Could you set down exactly the lines of the data below, starting at the one that holds "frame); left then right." and ending at the one that holds "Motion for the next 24", both included, and only those?
*** SOURCE DATA ***
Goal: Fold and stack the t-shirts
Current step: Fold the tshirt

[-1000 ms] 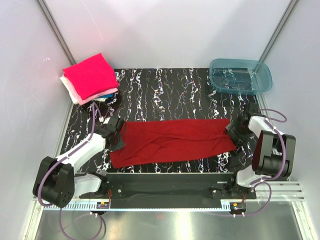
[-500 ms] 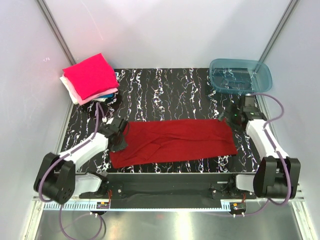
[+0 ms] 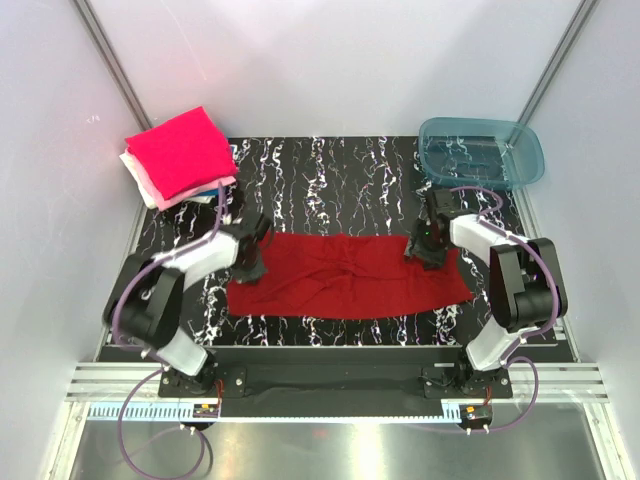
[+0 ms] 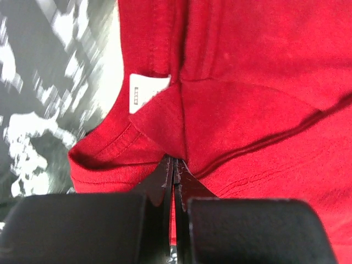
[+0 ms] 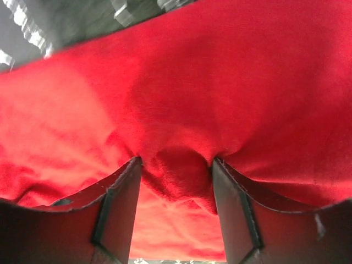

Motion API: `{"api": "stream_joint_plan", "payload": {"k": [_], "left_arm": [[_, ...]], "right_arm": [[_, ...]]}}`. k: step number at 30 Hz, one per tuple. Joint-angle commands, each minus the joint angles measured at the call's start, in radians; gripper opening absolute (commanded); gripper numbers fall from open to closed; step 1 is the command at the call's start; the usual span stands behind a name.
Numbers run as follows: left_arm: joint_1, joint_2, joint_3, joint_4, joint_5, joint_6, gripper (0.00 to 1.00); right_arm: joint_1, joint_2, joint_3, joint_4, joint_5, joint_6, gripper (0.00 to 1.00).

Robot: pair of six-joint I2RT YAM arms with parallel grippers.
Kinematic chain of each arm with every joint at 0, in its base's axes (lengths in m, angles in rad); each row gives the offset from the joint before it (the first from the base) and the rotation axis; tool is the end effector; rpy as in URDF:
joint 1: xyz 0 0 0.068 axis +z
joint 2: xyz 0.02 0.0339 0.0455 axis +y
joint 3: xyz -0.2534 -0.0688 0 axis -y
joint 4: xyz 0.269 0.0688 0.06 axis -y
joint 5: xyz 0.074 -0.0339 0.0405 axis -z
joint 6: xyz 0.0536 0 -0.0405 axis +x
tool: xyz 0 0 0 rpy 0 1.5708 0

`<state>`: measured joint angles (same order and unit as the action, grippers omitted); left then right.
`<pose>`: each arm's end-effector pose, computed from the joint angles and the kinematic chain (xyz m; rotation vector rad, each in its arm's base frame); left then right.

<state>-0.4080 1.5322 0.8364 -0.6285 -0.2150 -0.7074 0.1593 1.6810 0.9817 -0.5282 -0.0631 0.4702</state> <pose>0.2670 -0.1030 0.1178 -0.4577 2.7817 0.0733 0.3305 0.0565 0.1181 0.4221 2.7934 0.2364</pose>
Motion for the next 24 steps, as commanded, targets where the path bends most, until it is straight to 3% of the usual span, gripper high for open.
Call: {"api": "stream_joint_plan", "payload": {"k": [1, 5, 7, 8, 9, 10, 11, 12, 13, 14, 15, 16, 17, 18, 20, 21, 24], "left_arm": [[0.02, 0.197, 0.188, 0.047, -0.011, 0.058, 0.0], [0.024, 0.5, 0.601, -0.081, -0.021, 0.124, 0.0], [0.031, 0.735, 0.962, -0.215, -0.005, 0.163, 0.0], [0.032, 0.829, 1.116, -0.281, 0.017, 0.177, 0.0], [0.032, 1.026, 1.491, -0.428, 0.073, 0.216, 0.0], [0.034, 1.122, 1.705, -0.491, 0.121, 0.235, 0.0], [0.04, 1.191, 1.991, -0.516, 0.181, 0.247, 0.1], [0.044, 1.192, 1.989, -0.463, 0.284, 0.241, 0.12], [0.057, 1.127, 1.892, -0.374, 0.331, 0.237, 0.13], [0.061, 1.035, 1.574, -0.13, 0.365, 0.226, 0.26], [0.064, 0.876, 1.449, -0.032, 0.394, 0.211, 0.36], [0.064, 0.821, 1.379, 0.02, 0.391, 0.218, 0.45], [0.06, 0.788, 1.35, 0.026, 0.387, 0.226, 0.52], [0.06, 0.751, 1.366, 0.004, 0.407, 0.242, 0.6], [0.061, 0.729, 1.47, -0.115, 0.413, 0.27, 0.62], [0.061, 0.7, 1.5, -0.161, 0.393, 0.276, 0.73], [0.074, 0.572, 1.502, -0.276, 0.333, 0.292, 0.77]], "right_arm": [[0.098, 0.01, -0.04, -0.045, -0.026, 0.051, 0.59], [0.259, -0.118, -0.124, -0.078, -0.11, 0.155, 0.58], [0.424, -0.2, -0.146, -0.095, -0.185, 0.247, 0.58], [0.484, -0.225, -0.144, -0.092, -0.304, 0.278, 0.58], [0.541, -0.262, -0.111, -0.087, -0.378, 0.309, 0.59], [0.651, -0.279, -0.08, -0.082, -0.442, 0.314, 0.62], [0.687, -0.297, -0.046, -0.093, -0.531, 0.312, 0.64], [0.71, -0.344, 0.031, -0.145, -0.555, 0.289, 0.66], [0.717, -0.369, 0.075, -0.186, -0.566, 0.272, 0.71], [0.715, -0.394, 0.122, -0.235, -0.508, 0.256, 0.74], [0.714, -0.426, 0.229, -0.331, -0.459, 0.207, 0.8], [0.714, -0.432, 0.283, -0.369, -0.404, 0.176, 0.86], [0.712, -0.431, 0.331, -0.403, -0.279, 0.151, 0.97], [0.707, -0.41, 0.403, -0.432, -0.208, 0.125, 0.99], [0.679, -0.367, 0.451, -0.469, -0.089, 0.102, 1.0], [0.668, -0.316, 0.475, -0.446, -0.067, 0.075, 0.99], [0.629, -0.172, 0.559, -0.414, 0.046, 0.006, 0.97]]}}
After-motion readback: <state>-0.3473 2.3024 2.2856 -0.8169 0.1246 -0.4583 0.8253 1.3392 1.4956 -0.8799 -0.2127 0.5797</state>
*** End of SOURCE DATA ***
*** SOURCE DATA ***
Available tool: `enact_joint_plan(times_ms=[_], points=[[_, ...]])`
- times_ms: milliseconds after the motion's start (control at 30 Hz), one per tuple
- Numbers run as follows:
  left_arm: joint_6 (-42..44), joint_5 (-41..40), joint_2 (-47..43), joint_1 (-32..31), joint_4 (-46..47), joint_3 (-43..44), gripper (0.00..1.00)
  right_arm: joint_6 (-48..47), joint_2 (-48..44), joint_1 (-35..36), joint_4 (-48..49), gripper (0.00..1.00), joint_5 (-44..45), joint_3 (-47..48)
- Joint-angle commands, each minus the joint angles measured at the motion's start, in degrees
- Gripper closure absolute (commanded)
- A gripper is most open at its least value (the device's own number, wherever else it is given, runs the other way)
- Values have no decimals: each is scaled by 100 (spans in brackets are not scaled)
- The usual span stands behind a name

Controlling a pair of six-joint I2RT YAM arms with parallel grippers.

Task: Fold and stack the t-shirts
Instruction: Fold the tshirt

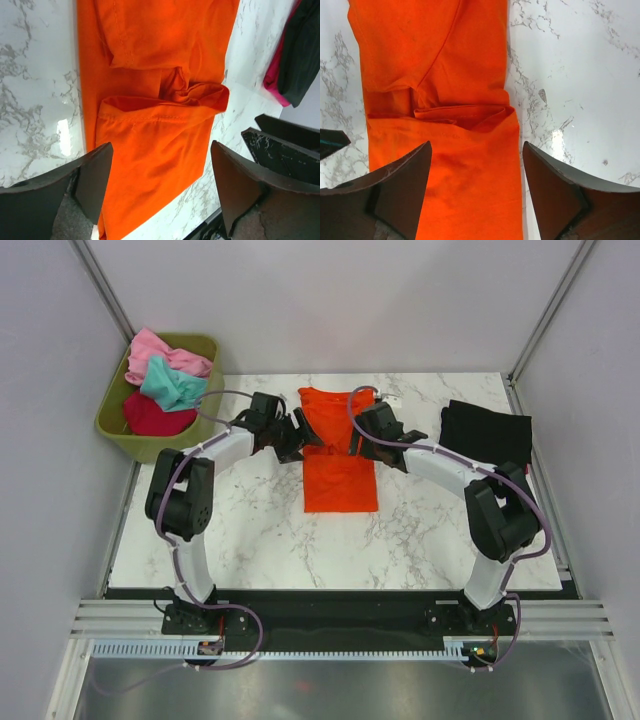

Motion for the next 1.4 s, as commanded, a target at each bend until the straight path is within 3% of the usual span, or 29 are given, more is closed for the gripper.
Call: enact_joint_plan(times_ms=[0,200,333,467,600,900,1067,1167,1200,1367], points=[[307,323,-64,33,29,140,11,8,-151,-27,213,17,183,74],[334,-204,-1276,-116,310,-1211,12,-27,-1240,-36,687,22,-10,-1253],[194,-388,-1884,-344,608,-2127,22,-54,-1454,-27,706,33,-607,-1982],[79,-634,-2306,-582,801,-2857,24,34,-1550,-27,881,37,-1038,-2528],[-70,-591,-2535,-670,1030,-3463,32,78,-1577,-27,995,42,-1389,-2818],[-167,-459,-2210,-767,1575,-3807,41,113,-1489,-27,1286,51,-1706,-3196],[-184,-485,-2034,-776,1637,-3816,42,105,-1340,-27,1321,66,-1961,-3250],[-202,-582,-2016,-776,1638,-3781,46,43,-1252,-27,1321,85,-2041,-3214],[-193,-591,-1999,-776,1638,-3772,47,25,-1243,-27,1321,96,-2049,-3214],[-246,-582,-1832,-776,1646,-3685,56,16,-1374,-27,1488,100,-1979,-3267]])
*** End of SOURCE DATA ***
**TASK RESULT**
`<pose>`: each arm's end-effector pose, computed from the joint angles and the kinematic chain (xyz m; rotation vector rad, each in its arm's base frame); left then right.

<state>-0.4080 1.5322 0.8364 -0.6285 -0.2150 -0.7074 0.1593 1.6810 0.9817 -0.5282 -0.0631 0.4702</state> <pose>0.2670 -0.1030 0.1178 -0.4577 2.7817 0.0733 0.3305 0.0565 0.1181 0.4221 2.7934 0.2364</pose>
Motion for the next 24 steps, as commanded, targets where the path bends most, until it is straight to 3% of the usual span, gripper high for open.

No other output is expected for this exercise.